Floral evolutionary ecology
Studies of natural selection allow us to understand the process of evolution. Our group is interested in how ecological processes can lead to evolutionary change. We use floral traits as models to understand links between ecology and evolution and as a platform for understanding plant diversity with a particular interest in plant-animal interactions. Within this topic we study a wide variety of topics. These include understanding what traits are the targets of selection, the roles of agents of selection on floral traits, such as pollinators and herbivores, and variation in selection over space and time. We are also interested in how selection may act on trait correlations and potential constraints to evolution.
Parachnowitsch AL. 2014. New Synthesis: The evolutionary ecology of floral volatiles. Journal of Chemical Ecology 40(8): 859.
Parachnowitsch AL and A Kessler. 2010. Pollinators exert natural selection on flower size and floral display in Penstemon digitalis. New Phytologist. 188(2): 393-402.
Parachnowitsch AL and CM Caruso. 2008. Experimental evidence that a pre-dispersal seed predator, not pollinators, exerts selection on floral traits. Ecology 89(7): 1802-1810.
(Picture: Bumblebee visiting Lobelia siphilitica.)
Holistic integration of floral traits
Classic studies of floral evolution and ecology have often focused on visual and morphological traits, while floral scent studies have remained somewhat separate. In our group we seek to blend expertise, techniques and theory from both traditions to understand floral phenotypes in a more integrated fashion. By examining more aspects of floral characters we strive to answer: 1. What traits drive particular interactions? 2. What ecological contexts are particular traits more important? 3. How relevant is correlational selection on floral traits? 4. What are the relationships between floral signals and rewards?
Junker RR and AL Parachnowitsch. 2015. Working towards a holistic view on floral traits – how floral scents mediate plant-animal interactions in concert with other floral characters. Journal of Indian Academy of Science (special issue on plant volatiles) 95 (1): 43-68.
Parachnowitsch AL, RA Raguso and A Kessler. 2012. Natural selection to increase floral scent emission, but not flower size or colour in bee-pollinated Penstemon digitalis. New Phytologist. 195: 667–675.
Floral chemical ecology
Olfactory cues can be important to floral insect visitors. Although volatile organic compounds have been identified for many flowering plants, our understanding of basic phenotypic variation and evolutionary ecology of scents in the wild is relatively (to severely) limited. As the field develops experimental protocols and statistical techniques to sample and handle floral scents from large numbers of plants, we are able to ask more in depth questions about variation in floral scents such as: 1. How variable are floral scents within and among species? 2. What are the patterns of floral scent emission, within flowers and over time? 3. How much variation in floral scents is heritable?

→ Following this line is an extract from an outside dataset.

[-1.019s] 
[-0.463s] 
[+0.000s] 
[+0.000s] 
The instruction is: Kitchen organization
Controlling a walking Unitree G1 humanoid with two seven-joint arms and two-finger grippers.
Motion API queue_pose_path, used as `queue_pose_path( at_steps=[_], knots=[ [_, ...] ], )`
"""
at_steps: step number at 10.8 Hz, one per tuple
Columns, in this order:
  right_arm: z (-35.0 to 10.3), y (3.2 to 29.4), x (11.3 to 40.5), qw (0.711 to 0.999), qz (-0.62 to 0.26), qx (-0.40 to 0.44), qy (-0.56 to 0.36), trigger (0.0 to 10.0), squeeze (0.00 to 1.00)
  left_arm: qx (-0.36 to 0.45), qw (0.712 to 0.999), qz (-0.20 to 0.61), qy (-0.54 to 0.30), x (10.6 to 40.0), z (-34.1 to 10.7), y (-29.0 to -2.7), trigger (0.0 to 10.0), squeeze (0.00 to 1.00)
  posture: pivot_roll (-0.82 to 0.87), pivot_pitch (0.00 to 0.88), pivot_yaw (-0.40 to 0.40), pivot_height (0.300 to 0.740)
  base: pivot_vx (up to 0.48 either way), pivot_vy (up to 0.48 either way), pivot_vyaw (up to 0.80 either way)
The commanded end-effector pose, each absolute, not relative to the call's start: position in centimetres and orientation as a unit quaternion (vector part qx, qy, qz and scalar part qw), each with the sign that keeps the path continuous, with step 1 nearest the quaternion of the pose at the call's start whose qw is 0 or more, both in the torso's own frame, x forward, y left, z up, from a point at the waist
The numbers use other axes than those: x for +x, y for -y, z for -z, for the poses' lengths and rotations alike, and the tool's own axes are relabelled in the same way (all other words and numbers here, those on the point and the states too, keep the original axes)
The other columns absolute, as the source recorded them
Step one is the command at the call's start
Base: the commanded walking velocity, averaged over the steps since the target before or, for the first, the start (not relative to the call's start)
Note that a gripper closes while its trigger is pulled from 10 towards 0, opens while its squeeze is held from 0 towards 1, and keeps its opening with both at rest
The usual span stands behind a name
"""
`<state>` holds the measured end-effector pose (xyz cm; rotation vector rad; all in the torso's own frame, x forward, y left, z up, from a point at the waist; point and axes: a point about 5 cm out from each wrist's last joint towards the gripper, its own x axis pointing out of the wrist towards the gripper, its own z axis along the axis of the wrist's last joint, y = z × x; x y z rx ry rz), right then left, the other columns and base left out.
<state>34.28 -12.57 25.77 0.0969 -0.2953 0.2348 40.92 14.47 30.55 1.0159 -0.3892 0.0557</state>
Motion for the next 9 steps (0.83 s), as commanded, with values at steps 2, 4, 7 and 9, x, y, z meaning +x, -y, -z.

In our group we also are exploring the functional roles of particular floral scents.
Parachnowitsch AL and JS Manson. 2015. The chemical ecology of plant pollinator interactions: recent advances and future directions. Current Opinion in Insect Science 8: 41-46.
Parachnowitsch AL, RCF Burdon, RA Raguso and A Kessler. 2013. Natural selection on floral volatile production in Penstemon digitalis: Highlighting the role of linalool. Plant Signalling and Behavior 8(1).
(Picture: measuring floral scents in the field.)
Urban ecology and evolution
A relative new aim of the group is to understand how urbanization is affecting the ecology and evolution of plants and plant-pollinator interactions. Urbanization is an area of increasing concern for conservation due to rapid changes in habitat structure and ecosystem function. Although the ecological outcomes of urbanization are garnering increased attention, evolutionary effects of these changes are poorly studied. The lack of attention to evolutionary processes may greatly skew our perception of the true effects of global change like urbanization, especially because evolutionary and ecological processes often interact. Outcrossing plants may be particularly sensitive to these changes because both the plants and their pollinators can be affected. Thus, we are using urban to rural gradients in Swedish cities to understand how urbanization impacts both the ecology and evolution of wild flowers.
Representative publications: coming in the future.